It is this progress, particularly the new speed at which 'history' operates, its 'accelerated' nature, as Amis puts it, which has implications for the ways in which the self reads in the contemporary world. The new speed of our time, he argues, makes it more difficult to appreciate or to experience the peculiar form of epiphany poems can offer. A cultural malaise which includes a combination of what he calls 'dumbing down' and 'numbing down' only adds to the problem. Poetry's 'demise' has been brought about by our dominant culture's addiction to forward motion. According to Amis, the poem works in the other direction; it is a stopping of the clock. One might add that the kind of attention a poem can sometimes generate involves not only a stopping, but also a reversing: even forwards and backwards repetitively at different speeds. This is a process which has more often been described by 'meditation', though the word doesn't necessarily carry the possibility of shock and disturbance which can arrive with such attentiveness to the text.

Geoffrey Hill might be more famous for his writing on the poem's capacity, in these time-stopping epiphanies, to offer atonement, quite literally, 'an at-one-ment', but he is equally alert to its 'menace' and to what Charles Olsen has referred to as the 'energy discharge' that a poem can effect ('Poetry as Menace and Atonement' in The Lords of Limit). Even more pertinently, Hill has written insightfully on rhythm's capacity to register 'mimetically, deep shocks of recognition' ('Redeeming the Time' in The Lords of Limit, 1984).

Just such shocks, I would argue, are all too readily available to us in the dominantly lyrical mode of our popular culture.
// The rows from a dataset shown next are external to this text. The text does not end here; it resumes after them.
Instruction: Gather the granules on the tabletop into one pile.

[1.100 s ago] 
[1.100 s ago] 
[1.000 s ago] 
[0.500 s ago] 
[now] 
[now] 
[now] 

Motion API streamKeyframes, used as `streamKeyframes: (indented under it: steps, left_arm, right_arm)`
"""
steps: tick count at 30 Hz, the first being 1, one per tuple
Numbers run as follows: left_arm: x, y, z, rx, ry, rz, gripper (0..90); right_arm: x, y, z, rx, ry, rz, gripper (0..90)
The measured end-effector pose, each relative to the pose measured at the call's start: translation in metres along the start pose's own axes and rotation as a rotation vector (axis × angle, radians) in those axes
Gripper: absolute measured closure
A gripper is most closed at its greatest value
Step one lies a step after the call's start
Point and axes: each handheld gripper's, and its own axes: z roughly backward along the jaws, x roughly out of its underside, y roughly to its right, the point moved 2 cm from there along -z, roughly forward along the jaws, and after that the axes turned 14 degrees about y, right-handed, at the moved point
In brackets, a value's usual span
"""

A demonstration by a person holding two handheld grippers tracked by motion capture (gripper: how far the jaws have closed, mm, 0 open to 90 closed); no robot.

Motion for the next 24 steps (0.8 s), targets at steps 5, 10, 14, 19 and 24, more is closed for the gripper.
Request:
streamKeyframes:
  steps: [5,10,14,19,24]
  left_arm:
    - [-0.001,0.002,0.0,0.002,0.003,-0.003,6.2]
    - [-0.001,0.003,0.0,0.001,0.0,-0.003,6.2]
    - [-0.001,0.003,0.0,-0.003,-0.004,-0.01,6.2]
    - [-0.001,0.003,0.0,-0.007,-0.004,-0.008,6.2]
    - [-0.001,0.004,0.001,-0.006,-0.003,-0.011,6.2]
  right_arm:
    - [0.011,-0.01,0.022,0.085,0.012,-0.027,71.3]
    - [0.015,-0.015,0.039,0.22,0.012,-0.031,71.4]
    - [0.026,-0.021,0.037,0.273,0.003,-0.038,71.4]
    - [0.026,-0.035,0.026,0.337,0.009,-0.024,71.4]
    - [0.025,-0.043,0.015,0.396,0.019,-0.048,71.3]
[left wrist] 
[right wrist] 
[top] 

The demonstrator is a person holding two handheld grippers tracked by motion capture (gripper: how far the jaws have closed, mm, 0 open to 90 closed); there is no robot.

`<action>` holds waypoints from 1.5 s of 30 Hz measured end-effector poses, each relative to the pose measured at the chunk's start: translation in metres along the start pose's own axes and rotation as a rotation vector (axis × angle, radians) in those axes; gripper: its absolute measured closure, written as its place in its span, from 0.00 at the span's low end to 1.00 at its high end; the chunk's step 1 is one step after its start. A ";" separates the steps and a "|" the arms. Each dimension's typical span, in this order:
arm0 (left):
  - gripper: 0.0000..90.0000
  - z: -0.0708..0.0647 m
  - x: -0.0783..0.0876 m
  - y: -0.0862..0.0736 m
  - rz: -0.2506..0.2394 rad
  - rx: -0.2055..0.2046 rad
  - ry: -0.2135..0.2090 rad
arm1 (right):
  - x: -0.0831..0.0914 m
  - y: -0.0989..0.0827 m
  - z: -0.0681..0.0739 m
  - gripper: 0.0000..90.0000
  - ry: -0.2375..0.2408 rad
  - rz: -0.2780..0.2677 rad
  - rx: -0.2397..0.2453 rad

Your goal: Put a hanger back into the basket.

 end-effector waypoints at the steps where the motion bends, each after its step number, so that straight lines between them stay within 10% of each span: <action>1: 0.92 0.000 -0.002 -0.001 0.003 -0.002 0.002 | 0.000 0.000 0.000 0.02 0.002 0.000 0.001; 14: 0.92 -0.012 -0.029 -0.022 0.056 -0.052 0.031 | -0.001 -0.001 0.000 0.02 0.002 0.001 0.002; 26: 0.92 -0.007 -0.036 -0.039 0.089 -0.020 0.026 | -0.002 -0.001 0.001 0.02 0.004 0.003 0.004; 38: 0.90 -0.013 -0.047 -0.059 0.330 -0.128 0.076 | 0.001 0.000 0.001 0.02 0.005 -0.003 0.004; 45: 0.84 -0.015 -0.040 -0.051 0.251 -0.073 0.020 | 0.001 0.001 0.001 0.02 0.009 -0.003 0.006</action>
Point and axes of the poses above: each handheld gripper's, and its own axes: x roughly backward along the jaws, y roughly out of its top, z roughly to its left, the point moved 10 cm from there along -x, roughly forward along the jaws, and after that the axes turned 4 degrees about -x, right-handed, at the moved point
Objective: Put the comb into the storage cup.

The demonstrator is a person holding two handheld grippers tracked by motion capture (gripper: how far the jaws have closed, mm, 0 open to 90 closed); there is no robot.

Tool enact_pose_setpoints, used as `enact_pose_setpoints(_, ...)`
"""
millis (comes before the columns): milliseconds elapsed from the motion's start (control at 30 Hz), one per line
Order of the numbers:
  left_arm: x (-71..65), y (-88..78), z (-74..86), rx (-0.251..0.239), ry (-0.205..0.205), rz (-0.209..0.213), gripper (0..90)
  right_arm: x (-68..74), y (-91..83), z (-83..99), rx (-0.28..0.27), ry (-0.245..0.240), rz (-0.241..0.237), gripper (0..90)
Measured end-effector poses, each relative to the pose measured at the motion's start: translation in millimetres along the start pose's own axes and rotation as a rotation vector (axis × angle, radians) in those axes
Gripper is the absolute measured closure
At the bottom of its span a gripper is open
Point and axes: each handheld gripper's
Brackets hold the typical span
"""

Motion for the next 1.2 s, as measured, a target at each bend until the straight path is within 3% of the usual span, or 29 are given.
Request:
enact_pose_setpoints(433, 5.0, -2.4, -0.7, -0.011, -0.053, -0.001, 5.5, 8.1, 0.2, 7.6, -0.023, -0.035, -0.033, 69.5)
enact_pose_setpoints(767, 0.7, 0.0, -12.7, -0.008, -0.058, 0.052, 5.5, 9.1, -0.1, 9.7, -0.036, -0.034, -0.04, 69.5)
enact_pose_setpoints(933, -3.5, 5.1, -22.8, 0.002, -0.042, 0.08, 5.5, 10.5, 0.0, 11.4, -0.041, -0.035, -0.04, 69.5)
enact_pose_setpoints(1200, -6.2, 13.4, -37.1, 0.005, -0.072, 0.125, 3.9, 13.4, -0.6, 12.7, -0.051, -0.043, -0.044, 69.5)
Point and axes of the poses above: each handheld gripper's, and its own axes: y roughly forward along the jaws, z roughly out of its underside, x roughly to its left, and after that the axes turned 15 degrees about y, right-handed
Amidst the plethora of headphones relaying sounds from mobiles and ipods within the public spaces of trains, planes, buses, and pavements grey one might yearn for the seemingly ancient silence which, we've been told, 'surrounds all poetry', but the turns and returns of lyric rhythms are being played out in all their rich variety beneath those insistent scratchy sounds emanating from the headphones and, of course, beneath the relentless forward movement of the time.

Tishani Doshi and Josephine Hart, among others, have responded (in the pages of The Guardian) to Amis's description of demise with forceful reminders of poetry's apparent successes: the increase in titles, the emergence of new imprints, the very proliferation of readings and slams which constitute the 'funny, ghoulish afterlife' of which he speaks. And it's certainly true that the fairly recent and welcome arrival of Salt, Worple, and Shoestring presses, among others, onto the poetry scene might rightly be said to be indicative of energy, enterprise, and life. One of the other proliferations - of books explaining how to read poems, write poems, and how poems work - provides, however, what I take to be more ambivalent evidence of the health of the current poetry scene. Indeed, it could even be used to prove something at least of Amis's point. Terry Eagleton's How to Read a Poem, Jeffrey Wainwright's Poetry: The Basics, Ruth Padel's Fifty-Two Ways of Looking at a Poem, Tom Paulin's The Secret Life of Poems, and Stephen Fry's The Ode Less Travelled: Unlocking the Poet Within are just some of the host of recent books that attempt to explain how poems work. It is difficult to gauge the extent to which this proliferation of titles simply reflects a healthy demand for more books on the subject or whether it is evidence of a pervasive anxiety about poetry. Certainly, within academe, there seems to be a concern that students need some helpful handbooks in order to allay their fears about dealing with the perceived technical difficulties of verse.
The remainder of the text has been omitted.